There was no other option now. She just wasn't popping up. She was practically nowhere to be found and I had enough of it.

I had all these feelings I needed to release and of course she wasn't here. I almost died and no one cared. I felt disgusted by the people I grew up with. I felt disgusted by the people who raised me but most importantly I felt alone.

The girl that stood beside me didn't change the fact that still alone on the inside. I just wanted to go home. The placed I actually considered home. Not my new place or this hotel.

Home

I leaned up against the concrete as I thought. Thought about everything. I knew this was only the start. That's what hurt.

This was only the beginning

I slowly bent down and ended up sitting on the cold, dirty ground. My hands went through my hair as my head pounded nonstop. If my head we're to jump right off I wouldn't be very surprised. That's how bad it was.

"you know you can just talk to me right?" asked the girl beside me.

The truth was I didn't really want to talk to her. I didn't even know her. Why would I pour my problems on a girl I had just met? Especially considering she saved my life.

It just felt wrong

She sighed and gave me a side smile "just talk".

~~

I laughed for the first time in a while as Nell made a stupid joke. She was definitely good with words. She calmed me down a lot actually. My headache started to calm down and my legs weren't shaking as much as they were before. I hadn't expected anything good to come from our conversation but I was wrong. I was really wrong.

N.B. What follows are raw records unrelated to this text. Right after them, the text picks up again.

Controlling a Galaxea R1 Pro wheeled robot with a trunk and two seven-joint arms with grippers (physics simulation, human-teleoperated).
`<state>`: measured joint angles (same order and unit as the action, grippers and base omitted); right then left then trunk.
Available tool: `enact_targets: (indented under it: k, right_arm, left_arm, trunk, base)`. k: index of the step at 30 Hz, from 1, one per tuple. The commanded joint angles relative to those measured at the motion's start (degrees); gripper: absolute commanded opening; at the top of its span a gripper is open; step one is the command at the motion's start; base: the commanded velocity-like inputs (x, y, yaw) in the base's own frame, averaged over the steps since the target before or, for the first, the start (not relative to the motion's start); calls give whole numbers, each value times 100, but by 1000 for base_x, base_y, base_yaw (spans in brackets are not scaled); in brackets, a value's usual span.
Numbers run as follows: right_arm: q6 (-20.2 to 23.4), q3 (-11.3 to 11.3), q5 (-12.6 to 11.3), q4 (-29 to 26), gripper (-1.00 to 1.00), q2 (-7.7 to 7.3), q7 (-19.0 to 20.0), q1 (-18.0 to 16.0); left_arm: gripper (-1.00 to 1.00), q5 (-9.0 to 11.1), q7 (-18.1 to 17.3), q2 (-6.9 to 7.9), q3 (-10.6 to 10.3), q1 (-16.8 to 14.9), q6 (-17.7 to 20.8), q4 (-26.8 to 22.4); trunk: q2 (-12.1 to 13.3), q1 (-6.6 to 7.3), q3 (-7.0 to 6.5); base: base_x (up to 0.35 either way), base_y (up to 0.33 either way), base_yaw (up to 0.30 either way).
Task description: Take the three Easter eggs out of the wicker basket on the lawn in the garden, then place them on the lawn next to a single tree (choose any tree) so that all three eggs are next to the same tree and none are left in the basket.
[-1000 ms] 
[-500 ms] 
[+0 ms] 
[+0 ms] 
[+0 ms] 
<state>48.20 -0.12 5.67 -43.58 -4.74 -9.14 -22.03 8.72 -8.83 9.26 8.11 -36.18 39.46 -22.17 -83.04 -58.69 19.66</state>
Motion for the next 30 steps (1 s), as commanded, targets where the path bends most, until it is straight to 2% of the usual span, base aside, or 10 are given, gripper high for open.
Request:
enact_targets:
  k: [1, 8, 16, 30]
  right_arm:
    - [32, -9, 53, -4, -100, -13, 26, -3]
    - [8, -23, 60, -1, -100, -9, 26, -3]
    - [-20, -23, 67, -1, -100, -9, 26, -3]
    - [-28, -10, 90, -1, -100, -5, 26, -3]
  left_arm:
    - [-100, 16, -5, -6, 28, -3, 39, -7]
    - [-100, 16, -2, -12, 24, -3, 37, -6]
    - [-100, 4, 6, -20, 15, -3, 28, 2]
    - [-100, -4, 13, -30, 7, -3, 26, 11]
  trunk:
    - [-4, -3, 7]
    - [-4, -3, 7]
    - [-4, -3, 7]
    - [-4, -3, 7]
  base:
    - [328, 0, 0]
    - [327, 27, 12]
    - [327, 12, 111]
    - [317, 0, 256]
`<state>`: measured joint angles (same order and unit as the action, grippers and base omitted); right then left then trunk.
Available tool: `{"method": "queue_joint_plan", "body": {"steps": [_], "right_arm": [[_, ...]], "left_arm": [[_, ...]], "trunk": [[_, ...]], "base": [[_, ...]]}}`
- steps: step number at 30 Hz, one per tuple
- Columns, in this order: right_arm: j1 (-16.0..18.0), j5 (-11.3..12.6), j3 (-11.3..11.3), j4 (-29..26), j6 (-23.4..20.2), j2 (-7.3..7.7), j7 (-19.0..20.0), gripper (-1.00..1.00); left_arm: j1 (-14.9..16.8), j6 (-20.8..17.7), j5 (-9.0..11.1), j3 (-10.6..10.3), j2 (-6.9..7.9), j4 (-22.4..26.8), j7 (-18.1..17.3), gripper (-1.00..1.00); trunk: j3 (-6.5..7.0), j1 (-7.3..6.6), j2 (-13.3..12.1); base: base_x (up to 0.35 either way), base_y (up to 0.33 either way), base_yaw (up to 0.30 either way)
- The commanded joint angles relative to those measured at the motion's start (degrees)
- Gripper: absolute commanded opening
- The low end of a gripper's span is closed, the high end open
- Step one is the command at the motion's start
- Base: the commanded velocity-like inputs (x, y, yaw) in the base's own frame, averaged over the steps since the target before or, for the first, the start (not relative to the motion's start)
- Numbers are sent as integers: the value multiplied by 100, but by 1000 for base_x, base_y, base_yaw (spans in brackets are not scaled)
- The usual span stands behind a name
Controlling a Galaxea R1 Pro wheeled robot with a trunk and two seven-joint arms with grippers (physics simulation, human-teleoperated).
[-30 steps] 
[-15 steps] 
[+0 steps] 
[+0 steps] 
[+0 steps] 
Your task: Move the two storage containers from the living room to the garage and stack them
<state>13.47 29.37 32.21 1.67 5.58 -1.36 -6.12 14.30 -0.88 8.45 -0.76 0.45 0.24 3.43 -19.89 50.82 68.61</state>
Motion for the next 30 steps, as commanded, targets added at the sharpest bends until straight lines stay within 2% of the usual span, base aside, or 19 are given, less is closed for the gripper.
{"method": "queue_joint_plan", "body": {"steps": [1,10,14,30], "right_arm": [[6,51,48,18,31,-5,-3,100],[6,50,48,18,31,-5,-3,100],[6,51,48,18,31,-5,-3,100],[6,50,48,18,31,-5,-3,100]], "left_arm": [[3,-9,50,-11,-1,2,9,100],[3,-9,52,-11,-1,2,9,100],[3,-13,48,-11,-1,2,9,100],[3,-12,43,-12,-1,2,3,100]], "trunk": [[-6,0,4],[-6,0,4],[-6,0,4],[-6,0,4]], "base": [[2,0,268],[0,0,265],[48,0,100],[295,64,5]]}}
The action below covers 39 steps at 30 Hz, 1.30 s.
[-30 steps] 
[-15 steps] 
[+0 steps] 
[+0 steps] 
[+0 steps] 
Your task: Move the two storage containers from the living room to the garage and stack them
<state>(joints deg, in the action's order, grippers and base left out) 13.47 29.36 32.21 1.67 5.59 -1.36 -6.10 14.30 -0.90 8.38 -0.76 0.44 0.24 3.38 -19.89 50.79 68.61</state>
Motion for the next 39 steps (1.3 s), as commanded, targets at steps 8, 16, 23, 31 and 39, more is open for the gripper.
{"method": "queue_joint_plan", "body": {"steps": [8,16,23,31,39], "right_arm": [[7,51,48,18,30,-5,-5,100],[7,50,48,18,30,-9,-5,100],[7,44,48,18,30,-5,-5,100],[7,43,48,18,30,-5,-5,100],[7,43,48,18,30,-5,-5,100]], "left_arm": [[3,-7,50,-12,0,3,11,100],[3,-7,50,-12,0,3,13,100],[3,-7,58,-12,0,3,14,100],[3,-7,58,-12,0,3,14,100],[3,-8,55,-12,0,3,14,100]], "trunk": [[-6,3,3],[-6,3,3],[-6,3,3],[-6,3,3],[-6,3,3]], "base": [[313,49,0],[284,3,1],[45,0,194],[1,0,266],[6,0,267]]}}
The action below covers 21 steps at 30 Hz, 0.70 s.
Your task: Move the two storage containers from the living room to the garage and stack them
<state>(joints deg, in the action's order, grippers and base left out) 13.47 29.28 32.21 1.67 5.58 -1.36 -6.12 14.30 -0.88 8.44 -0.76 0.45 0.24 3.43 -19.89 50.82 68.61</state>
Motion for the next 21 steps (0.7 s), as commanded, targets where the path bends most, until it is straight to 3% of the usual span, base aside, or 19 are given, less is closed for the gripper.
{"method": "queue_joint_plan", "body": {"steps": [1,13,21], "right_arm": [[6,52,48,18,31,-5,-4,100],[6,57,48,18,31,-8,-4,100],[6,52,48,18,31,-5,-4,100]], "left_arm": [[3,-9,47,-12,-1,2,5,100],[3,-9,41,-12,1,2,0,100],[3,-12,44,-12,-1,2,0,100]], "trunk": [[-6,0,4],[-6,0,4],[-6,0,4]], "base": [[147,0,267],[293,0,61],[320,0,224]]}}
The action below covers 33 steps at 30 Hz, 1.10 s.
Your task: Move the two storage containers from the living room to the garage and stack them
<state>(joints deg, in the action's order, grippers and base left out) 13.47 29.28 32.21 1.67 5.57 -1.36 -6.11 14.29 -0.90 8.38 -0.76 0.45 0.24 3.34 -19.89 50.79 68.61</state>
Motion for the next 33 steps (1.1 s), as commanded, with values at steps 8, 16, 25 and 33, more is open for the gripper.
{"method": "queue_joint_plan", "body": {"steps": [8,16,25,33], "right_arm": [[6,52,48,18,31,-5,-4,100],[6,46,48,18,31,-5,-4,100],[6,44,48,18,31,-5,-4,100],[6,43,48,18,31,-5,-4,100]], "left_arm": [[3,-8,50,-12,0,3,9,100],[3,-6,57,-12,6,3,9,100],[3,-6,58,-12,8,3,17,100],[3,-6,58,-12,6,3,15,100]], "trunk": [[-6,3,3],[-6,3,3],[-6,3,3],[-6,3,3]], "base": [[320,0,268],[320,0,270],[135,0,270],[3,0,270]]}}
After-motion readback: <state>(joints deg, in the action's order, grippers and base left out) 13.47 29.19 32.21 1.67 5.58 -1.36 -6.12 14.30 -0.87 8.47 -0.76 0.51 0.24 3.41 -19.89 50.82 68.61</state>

I ended up with a friendship.

She made things better.

As I continued laughing my head turned to focus on the group of teens that had been behind Nell. Of course, they stood on the sidewalk laughing and causing a mess.

A large cloud of smoke blew out of a pair of lips I knew way too well.

My heart stopped as the cloud slowly disappeared and revealed a face that I hadn't expected. I thought she would be here but not juuling and drinking with a while group of loud and obnoxious teenagers. It seems like she found her people.

The truth was I was absolutely raging. While I was running around looking for someone to talk to me and make sure I was not crazy she was out in the streets ruining her lungs like an idiot.

I guess someone's behaviors aren't bad until there directly hurting you.

She was supposed to be my older sister.

I picked myself off the ground and began walking towards her with my fist clenched. I knew it would take a lot for me to not punch her.

The moment her eyes met with mine she tried to wave the smoke away from her face but she had already been way too late.

The moment I reached her I pushed her back and yelled:" what the hell is wrong with you?!"

"Take a chill pill," said one of her obnoxious friends. My sight quickly turned to her friend before I knew it had my hands tight on her collar.

"you don't know crap!" I yelled as Josie tried to get me off.

"what's wrong with you? Why aren't you at the hotel?" she asked my grip released and now I was just laughing.

"Why I'm I not at the hotel!? I don't know! Maybe I was the fact that it was driving me insane or maybe it was the fact that I just almost got killed and raped!! Who knows??!!" I laughed

Nell's freezing cold hand hit my shoulder and at that moment I knew had said enough.